Bedrock Robotics powers its full suite of AI workloads from multimodal data processing to model deployment with Ray on Anyscale.

85x

scale in compute, from 20K to 1.7M compute hours in under 12 months

40%

cost reduction via reliable use of spot instances

250+

engineering hours reclaimed from manual cluster management

Bedrock Robotics is building advanced autonomous systems for specialized heavy machinery, starting with excavators on construction sites. Their technology, the Bedrock Operator, uses large-scale machine learning models to transform everyday equipment with autonomy, enabling safer jobsites with fewer accidents and lower insurance rates, accelerated project schedules through new efficiencies and less rework, and the operational precision needed to fuel the next industrial revolution.

Rather than relying on hand-crafted heuristics, Bedrock trains models on large, diverse multimodal datasets collected from active jobsites across the United States, enabling general purpose robotics intelligence that adapts to any heavy machinery.

To build advanced models for autonomous construction, Bedrock needed a compute platform that could handle their end-to-end AI pipeline from the moment sensor data arrives in the cloud, through processing, labeling, and training, all the way to model deployment at scale.They went all in on Ray on Anyscale as the unifying AI platform.

LinkChallenges

By early 2025, Bedrock had proven their approach to general purpose intelligence but scaling it required solving the infrastructure problem, not only the modeling.

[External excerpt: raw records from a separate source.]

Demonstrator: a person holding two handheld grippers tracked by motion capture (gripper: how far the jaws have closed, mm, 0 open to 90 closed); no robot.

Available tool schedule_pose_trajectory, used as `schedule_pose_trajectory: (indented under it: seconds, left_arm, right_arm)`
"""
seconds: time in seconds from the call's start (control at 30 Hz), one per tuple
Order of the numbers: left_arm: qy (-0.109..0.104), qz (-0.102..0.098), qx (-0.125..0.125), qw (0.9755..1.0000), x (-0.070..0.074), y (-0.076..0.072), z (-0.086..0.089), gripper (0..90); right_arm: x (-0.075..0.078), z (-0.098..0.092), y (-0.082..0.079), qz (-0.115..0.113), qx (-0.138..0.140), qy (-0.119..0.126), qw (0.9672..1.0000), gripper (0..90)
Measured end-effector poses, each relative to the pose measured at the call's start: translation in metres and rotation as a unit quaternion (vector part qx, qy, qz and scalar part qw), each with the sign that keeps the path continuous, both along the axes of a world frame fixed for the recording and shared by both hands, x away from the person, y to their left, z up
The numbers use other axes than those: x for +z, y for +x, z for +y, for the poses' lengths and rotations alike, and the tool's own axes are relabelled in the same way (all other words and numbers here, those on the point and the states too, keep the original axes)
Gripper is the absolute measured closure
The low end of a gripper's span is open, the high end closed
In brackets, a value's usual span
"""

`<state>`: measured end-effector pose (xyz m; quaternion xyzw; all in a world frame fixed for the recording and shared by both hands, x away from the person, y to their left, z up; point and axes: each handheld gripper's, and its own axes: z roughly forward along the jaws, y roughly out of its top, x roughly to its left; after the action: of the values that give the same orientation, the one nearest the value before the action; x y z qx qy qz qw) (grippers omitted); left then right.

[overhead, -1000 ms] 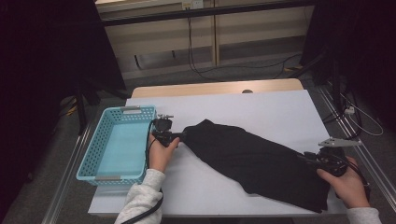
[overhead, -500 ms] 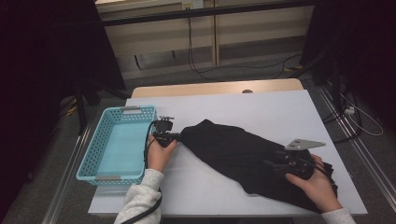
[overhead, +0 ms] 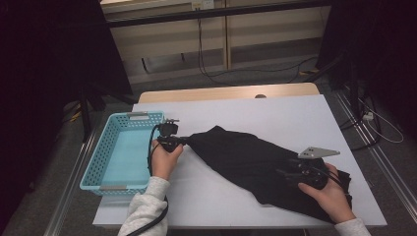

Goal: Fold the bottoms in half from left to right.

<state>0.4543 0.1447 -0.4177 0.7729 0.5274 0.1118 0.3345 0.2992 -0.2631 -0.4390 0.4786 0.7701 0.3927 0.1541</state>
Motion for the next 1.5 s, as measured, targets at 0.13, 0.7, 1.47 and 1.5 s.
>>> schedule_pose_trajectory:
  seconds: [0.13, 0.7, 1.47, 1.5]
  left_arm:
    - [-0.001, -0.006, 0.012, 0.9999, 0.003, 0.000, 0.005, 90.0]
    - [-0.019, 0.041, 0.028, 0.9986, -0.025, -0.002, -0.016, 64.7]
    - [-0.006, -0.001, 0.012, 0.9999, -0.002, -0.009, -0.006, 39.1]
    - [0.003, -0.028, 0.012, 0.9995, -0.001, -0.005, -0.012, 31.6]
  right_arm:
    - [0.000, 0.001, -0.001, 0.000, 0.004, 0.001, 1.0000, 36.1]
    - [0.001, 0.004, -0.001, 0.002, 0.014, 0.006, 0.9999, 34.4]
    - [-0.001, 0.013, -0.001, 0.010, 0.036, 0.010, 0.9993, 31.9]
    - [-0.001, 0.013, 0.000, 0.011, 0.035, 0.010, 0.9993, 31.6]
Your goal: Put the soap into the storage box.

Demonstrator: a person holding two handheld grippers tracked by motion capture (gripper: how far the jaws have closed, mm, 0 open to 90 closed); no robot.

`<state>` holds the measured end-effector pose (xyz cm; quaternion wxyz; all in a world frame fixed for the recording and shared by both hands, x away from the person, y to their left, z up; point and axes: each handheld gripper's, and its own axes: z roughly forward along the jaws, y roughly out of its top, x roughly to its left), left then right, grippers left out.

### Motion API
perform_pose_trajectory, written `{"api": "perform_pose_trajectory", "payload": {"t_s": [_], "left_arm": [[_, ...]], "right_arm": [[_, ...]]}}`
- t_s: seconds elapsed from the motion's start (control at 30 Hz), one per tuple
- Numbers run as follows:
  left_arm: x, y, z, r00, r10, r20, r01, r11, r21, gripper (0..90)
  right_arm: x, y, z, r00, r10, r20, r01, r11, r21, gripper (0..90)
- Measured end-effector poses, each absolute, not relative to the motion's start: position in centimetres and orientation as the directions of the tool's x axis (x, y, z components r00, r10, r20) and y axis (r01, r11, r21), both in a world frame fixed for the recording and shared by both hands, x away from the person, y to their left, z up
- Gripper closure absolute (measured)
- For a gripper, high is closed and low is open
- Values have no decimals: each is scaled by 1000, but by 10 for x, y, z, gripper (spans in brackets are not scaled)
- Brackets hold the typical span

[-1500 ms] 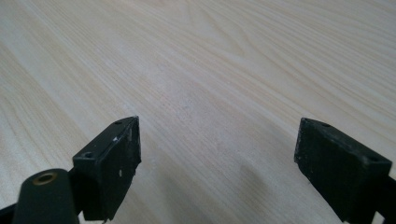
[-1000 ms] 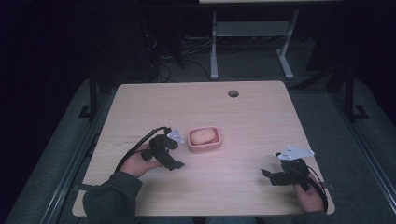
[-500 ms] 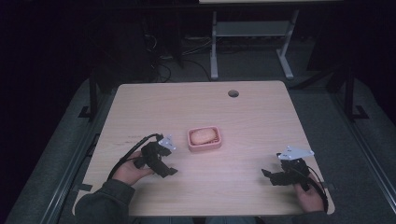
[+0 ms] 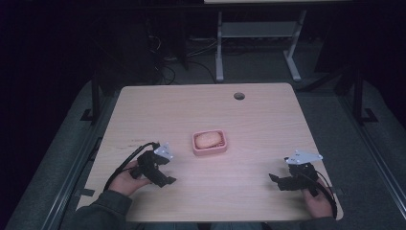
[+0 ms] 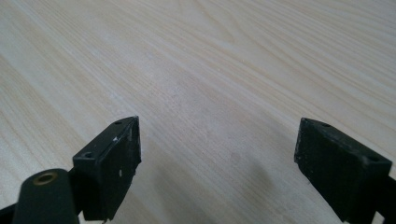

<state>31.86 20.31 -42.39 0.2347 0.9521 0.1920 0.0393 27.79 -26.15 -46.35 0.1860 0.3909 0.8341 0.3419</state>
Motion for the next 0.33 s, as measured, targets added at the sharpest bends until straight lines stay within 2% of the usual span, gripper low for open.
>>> {"api": "perform_pose_trajectory", "payload": {"t_s": [0.33], "left_arm": [[306, 217, -435, 912, 409, -28, 375, -804, 461, 233]], "right_arm": [[277, -263, -463, -626, 778, -46, 523, 463, 716, 141]]}}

To scale both their multimodal data processing pipelines and large scale training runs, the next challenge was building the infrastructure to support it all while keeping their teams focused on innovation, not infra plumbing.

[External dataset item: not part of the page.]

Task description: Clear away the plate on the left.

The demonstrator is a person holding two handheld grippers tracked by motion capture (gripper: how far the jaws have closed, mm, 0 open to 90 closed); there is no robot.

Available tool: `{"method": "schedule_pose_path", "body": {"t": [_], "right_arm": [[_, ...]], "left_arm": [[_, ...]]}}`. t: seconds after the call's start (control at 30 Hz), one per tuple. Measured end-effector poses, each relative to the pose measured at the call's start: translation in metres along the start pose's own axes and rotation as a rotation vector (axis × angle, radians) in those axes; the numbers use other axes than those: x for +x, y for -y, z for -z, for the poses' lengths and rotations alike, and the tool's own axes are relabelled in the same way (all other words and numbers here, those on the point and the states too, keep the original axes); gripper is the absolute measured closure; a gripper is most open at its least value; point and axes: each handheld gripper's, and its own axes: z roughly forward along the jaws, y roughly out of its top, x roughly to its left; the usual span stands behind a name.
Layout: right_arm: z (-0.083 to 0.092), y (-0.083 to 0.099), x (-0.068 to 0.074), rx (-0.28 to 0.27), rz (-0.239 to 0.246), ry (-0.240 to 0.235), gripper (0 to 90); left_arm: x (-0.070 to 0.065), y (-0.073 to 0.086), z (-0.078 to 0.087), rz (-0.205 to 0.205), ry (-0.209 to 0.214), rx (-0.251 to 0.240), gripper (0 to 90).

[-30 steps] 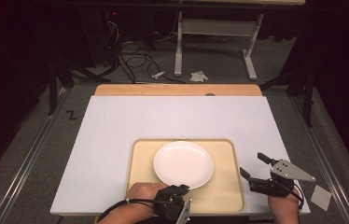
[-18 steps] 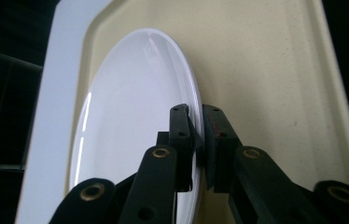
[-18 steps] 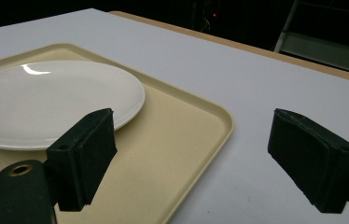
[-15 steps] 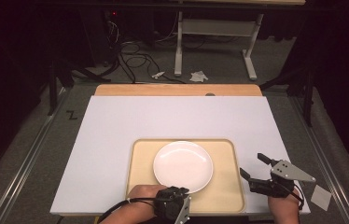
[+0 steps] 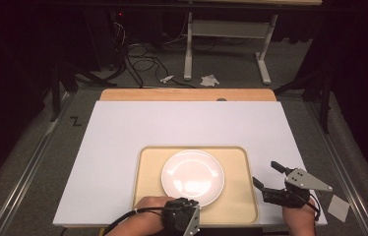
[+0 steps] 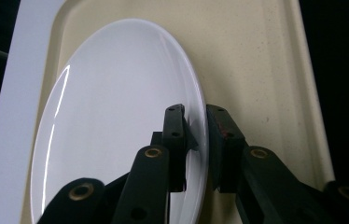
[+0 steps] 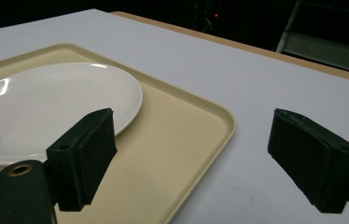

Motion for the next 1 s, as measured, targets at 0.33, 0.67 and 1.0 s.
{"method": "schedule_pose_path", "body": {"t": [0.33,0.67,1.0], "right_arm": [[0.000,0.000,0.000,0.000,0.003,-0.001,16.1],[0.000,0.000,0.001,0.001,0.001,0.001,16.0],[0.000,0.000,0.001,0.000,0.000,0.001,16.1]], "left_arm": [[0.005,0.000,0.005,0.036,0.004,-0.023,66.1],[0.013,0.001,0.021,0.068,-0.003,-0.082,51.6],[0.030,0.015,0.034,0.135,-0.055,-0.091,42.0]]}}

Three challenges stood in the way:

Multimodal pipelines that existing tools weren't built for. Bedrock's pipelines don't fit neatly into CPU-only or GPU-only frameworks. A typical pipeline might decode video on GPUs, run reduction on CPUs, then run model inference on GPUs again, spanning object detection, segmentation, VLM calls, and scenario classification. Existing large-scale processing engines like Spark weren't designed for this kind of mixed compute, and self-managing heterogeneous clusters introduced significant operational friction for a team that needed to move quickly.
A lean platform team supporting a fast-growing company. In 2024, a 4-person platform team was supporting over 30 developers and researchers, with no bandwidth to manage distributed systems on Kubernetes and the tooling required on top of it, including self-service cluster spin up and priority-aware scheduling for dozens of concurrent job requests. As Bedrock's headcount and ambitions grew, so did the pressure on that team. They needed a platform that could scale with the company without scaling the infrastructure burden with it.
Cloud costs that would outpace business growth. Building AI for heavy equipment at scale is expensive by nature. Without a cost-efficient way to orchestrate compute across massive data volumes, cloud spend could grow faster than revenue. The team needed a platform that could maximize spot instance coverage and handle interruptions automatically, without requiring ongoing engineering effort to maintain it.

"Our workloads don't just use CPU or just GPUs. We get the best setup when we can mix and match throughout the same workload. You have a lot of friction to create and maintain those heterogeneous clusters in other systems. That's something Spark just isn't designed for."

Thomas Pelletier | Head of ML Platform & Infrastructure

LinkThe Solution

Bedrock evaluated two paths: build and manage their own Ray platform on Kubernetes, or focus on their differentiated work with a production-ready Ray platform through Anyscale. The decision to use Anyscale came down to focus: invest in what differentiates Bedrock, and partner directly with the team that builds Ray rather than maintaining it themselves. This partnership also meant getting the kind of expert support and co-design that only comes from working with the people who created the technology.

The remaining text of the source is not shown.